Excerpts from a dataset:
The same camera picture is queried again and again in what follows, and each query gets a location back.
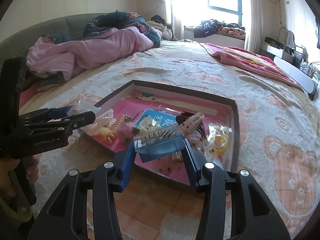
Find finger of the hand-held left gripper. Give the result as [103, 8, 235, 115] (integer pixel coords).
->
[19, 106, 73, 124]
[25, 111, 96, 137]

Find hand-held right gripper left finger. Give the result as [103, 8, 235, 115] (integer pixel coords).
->
[27, 139, 137, 240]

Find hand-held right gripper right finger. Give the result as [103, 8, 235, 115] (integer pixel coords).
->
[182, 139, 292, 240]

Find small clear plastic bag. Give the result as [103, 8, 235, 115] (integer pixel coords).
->
[69, 99, 100, 117]

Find clear bag with yellow bracelet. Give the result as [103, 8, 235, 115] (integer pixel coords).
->
[200, 123, 234, 155]

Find beige hair comb clip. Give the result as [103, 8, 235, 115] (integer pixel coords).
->
[109, 115, 125, 140]

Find clear plastic jewelry case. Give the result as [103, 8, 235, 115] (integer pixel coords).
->
[133, 124, 185, 164]

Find dark shallow cardboard box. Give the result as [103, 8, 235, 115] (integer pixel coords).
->
[79, 80, 241, 187]

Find pink fluffy hair clip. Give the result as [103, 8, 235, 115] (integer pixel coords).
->
[119, 124, 135, 139]

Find pink spotted hair clip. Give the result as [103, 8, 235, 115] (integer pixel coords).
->
[181, 112, 205, 137]

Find white flower hair clip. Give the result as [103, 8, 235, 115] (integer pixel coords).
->
[139, 116, 160, 133]

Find pink picture book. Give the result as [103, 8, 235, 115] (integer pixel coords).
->
[95, 90, 234, 183]

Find pink quilt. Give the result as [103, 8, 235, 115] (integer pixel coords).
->
[26, 26, 160, 80]

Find grey padded headboard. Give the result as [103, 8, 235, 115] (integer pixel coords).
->
[0, 13, 110, 63]

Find dark floral quilt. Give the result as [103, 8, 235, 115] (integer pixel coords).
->
[83, 12, 162, 48]

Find red pink blanket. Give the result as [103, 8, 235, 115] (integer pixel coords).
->
[200, 42, 304, 90]

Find pile of light clothes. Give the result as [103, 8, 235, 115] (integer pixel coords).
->
[146, 15, 173, 40]

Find dark blue jacket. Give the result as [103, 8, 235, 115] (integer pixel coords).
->
[194, 19, 223, 38]

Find orange floral cloth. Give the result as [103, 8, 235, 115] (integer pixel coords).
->
[219, 26, 247, 37]

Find white cabinet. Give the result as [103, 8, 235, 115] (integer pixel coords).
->
[260, 41, 319, 100]

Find sheer white curtain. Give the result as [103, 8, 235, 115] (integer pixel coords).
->
[164, 0, 185, 40]

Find cream curtain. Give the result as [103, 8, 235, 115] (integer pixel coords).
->
[246, 0, 264, 53]

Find white-framed table mirror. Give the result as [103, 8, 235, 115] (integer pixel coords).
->
[279, 27, 295, 47]

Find cream hair ties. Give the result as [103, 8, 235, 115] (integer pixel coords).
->
[94, 109, 114, 137]

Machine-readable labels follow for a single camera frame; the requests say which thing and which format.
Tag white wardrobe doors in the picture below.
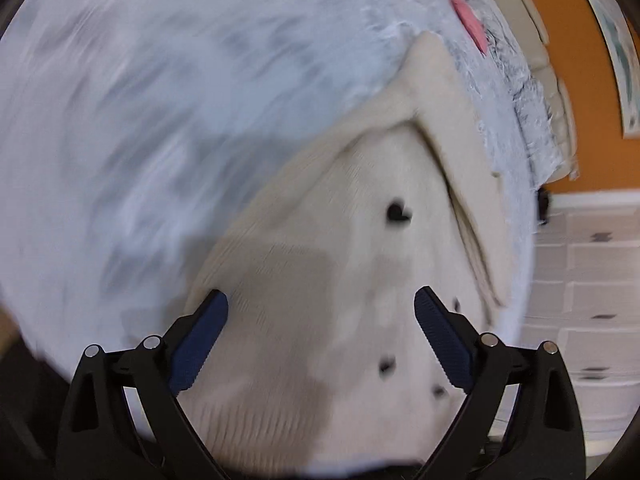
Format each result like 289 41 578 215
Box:
487 192 640 456

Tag grey butterfly print blanket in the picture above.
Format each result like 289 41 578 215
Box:
0 0 538 476

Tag cream padded headboard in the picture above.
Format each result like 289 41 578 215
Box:
440 0 581 181

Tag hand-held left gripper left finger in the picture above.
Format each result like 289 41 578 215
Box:
55 290 231 480

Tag cream knit cardigan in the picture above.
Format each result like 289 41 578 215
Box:
182 30 518 466

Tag pink folded cloth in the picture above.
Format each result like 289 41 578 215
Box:
450 0 488 56

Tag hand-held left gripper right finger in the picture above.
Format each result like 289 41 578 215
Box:
414 286 586 480

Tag wall poster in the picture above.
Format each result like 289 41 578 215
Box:
567 0 640 138

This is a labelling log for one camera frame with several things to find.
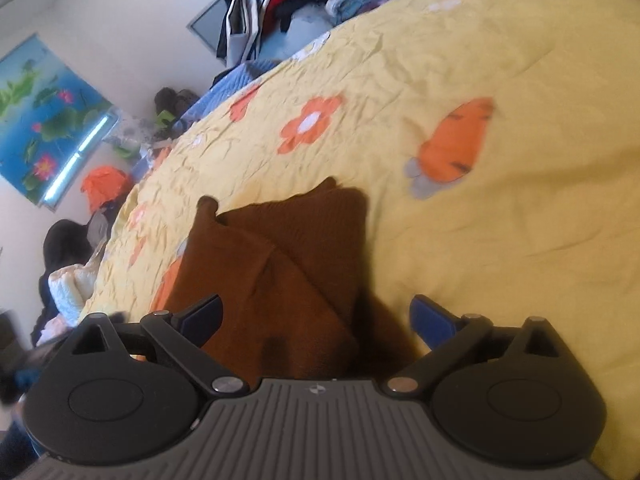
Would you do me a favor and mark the brown knit sweater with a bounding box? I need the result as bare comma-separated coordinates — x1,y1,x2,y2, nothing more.
162,177,426,382

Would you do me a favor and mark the white quilted cloth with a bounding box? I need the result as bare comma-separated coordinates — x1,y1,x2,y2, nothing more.
46,259,100,328

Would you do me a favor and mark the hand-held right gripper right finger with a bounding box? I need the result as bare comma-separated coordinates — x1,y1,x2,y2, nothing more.
382,295,581,399

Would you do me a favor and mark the lotus wall poster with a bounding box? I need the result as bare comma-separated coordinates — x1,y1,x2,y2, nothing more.
0,34,120,209

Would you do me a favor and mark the yellow carrot print bed sheet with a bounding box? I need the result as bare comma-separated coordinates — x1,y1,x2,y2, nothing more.
80,0,640,480

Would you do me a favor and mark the black cloth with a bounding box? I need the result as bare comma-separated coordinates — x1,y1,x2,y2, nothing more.
42,219,103,286

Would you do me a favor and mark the dark bag with green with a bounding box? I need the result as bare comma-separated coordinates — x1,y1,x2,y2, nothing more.
151,87,201,138

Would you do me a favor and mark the light blue pillow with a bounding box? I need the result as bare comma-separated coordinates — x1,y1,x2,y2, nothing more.
287,6,333,51

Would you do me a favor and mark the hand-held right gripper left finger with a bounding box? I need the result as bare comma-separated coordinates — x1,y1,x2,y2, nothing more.
51,294,247,399

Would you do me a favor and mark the blue blanket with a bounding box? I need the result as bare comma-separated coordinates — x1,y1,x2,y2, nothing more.
177,57,288,128

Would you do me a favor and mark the grey framed board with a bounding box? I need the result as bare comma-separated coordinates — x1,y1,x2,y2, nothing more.
187,0,232,57

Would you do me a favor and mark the orange bag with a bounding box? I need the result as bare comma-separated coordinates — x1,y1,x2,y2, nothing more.
80,166,135,215

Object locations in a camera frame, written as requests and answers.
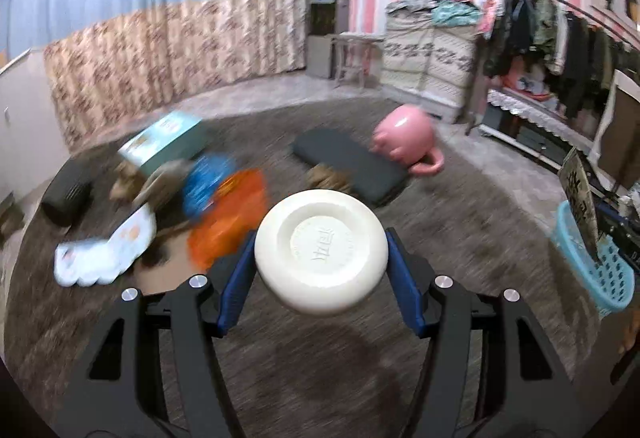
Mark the white plastic bowl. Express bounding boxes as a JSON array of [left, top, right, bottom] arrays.
[[254, 188, 390, 316]]

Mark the dark grey flat cushion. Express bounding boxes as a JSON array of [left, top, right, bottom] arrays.
[[291, 128, 410, 208]]

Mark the pile of folded clothes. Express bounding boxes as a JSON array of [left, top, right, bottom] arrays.
[[387, 0, 483, 26]]

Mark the stack of patterned quilts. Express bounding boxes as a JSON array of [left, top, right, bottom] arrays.
[[380, 13, 478, 119]]

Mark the white lace cloth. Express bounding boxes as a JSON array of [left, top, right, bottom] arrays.
[[487, 88, 601, 139]]

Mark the white printed wrapper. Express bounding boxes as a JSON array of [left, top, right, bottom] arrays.
[[54, 207, 157, 288]]

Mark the printed board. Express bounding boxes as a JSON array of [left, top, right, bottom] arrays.
[[557, 145, 601, 264]]

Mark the small crumpled brown paper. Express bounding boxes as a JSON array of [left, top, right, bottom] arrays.
[[306, 163, 353, 191]]

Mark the blue snack packet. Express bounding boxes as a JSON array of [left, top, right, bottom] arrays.
[[182, 154, 236, 221]]

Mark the black trash bin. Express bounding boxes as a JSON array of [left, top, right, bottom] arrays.
[[41, 158, 96, 226]]

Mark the white cabinet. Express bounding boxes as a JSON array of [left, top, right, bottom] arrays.
[[0, 47, 68, 199]]

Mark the grey brown rug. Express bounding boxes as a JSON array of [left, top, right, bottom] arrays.
[[0, 96, 601, 438]]

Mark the flat brown cardboard sheet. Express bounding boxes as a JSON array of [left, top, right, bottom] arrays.
[[135, 223, 211, 296]]

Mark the crumpled brown cardboard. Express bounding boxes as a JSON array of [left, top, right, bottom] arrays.
[[110, 161, 191, 214]]

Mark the row of hanging clothes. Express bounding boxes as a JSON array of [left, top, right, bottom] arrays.
[[480, 0, 640, 119]]

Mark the light blue plastic basket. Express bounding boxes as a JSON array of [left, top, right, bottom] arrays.
[[550, 201, 636, 319]]

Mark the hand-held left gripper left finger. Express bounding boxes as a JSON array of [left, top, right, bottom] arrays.
[[52, 235, 261, 438]]

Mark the grey water dispenser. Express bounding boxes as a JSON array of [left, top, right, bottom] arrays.
[[306, 0, 351, 79]]

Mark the orange snack packet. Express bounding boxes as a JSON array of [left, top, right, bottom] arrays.
[[187, 168, 268, 269]]

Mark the beige wooden frame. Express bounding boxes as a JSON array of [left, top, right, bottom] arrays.
[[595, 68, 640, 189]]

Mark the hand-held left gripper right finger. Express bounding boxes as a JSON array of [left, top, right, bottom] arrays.
[[384, 228, 590, 438]]

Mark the blue and floral curtain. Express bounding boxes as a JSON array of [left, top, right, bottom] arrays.
[[0, 0, 323, 151]]

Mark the pink piggy bank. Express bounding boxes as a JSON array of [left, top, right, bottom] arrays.
[[371, 106, 446, 177]]

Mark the teal cardboard box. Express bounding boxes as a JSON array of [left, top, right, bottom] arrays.
[[119, 111, 208, 174]]

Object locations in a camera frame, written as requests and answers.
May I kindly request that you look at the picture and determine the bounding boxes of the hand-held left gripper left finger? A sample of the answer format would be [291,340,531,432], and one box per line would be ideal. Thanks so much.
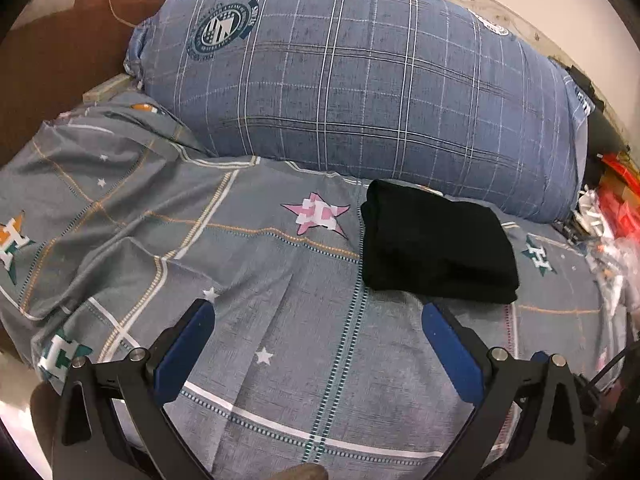
[52,299,217,480]

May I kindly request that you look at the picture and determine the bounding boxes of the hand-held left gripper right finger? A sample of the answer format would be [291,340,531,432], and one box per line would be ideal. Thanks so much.
[421,301,593,480]

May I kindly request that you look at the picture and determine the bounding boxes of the black pants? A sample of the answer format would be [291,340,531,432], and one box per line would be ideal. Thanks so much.
[360,179,520,306]

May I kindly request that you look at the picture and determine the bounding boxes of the grey star print bed sheet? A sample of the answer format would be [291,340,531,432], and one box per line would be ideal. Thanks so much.
[0,92,631,480]

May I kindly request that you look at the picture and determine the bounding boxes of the clear plastic bags pile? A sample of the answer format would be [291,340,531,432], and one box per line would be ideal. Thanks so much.
[575,185,640,341]

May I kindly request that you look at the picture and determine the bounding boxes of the red packets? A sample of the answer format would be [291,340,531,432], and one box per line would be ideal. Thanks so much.
[597,152,640,233]

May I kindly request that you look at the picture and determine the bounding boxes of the blue plaid pillow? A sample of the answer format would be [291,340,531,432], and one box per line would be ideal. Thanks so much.
[124,0,596,225]

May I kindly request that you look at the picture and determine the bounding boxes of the brown headboard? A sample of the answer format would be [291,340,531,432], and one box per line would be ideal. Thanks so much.
[0,0,171,166]

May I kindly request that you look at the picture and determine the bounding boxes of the black cable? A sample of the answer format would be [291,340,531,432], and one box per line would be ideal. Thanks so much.
[572,345,631,413]

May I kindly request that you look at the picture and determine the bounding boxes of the wooden bed frame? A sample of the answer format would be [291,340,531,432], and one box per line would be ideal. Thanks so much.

Brief: Show me every line of the entries above that holds "cream".

Answer space:
Find cream curtain. Give the result as [103, 8, 235, 115] (integer pixel coords).
Find cream hair ties. Give the result as [103, 8, 235, 115] (integer pixel coords).
Tag cream padded headboard in the picture above.
Tag cream knit cardigan in the picture above.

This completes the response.